Still with me? Let's say the current economic meltdown is your white out. On clear and sunny days you're so busy charging ahead, there's little time to stop, assess the situation and make adjustments or improvements in your customer service program. But right now the bad economy is a swirling cloud that's obstructing your view. It's forcing you to stop charging ahead and have a good hard look around. And one of the things you're seeing, maybe more clearly than ever, is how the people at your resort interact with your customers. You witness, for example, a less-than-brilliant exchange between an employee and a customer. You're shocked and surprised. You think, "Gosh, I thought that guy (or gal) was better than that." And you want to do something about it. Right now.

Luckily, an exceptional customer service program is one of the few things that doesn't necessarily require you to spend large amounts of money. The fact is you can greatly improve your resort's level of customer service in any economy. In doing so, you can develop ardent customer advocates who ensure your revenues keep coming in no matter what the economic weather may be.

Build yourself a substantial base Just as great runs are built an inch of snow pack at a time, smooth, consistent customer service requires a carefully built foundation.
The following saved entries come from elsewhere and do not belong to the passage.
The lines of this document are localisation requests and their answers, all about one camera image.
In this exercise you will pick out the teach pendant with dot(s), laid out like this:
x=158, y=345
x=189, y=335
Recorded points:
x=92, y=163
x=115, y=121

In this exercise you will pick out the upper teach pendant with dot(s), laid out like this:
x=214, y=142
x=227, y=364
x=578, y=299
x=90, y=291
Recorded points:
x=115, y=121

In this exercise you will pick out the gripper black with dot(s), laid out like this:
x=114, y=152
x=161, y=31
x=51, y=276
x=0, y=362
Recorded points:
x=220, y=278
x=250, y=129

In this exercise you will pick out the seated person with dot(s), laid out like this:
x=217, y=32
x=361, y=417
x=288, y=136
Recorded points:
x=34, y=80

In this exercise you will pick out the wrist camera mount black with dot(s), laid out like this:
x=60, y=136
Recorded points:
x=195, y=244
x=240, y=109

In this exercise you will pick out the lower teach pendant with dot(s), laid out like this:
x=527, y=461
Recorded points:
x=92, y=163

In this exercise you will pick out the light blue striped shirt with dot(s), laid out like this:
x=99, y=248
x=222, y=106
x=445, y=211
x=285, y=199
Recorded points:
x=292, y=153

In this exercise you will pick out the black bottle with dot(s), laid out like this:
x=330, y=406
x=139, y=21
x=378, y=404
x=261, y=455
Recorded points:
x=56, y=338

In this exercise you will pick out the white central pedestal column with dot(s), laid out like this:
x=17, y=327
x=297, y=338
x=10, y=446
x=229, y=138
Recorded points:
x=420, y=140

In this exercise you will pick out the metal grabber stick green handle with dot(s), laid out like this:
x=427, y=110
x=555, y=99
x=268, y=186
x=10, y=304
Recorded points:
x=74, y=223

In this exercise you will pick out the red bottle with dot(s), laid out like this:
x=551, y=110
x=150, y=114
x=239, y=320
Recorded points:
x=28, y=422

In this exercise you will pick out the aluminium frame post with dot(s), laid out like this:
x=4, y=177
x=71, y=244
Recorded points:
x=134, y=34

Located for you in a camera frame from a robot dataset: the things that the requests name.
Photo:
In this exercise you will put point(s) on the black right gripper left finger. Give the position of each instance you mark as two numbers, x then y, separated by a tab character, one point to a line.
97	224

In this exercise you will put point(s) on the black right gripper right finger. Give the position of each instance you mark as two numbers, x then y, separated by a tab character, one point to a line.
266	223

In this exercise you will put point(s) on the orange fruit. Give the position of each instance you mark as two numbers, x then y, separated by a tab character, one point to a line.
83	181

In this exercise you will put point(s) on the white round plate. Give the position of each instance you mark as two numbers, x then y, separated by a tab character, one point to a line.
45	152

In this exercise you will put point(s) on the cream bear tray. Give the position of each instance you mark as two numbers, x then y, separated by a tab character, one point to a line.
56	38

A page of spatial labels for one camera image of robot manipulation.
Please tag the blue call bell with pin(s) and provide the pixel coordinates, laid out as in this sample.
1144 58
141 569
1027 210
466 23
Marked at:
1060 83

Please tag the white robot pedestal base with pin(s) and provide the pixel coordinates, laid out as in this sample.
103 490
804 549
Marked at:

It's surprising how many resort leaders believe a great customer service program is something that is merely applied to the surface of an organization. You make a simple pronouncement, "Smiles everyone!" and marvelous customer service magically appears.

The truth is, for a customer service program to be authentic it must be strategically implanted in the resort's bones. And that requires planning. Just as you have detailed plans for lift operations, grooming, marketing, accounting and F&B you need a detailed plan for a customer service program. It must be a plan that describes how stellar customer service will be incorporated into every business area and job function. Whether an individual is in a customer facing position or works behind the scenes serving "internal customers" your customer service program should nail down clear and measurable objectives for how that person can and will positively affect the overall service your guests receive.

Every job is a customer service job Got a plan? Okay, now take a look at your resort's job descriptions. Do they talk about customers? Sure, most probably contain a one-liner that says something like "provide customers with great service" but how many of those job descriptions actually place customers front and center? Most of the job descriptions I've seen in the past 25 years provide detailed explanations of the daily duties that will be required in a job function. But few of them speak directly to the individual's responsibilities when it comes to carrying out the customer service program. This is particularly true of "internal customer" or corporate office job positions.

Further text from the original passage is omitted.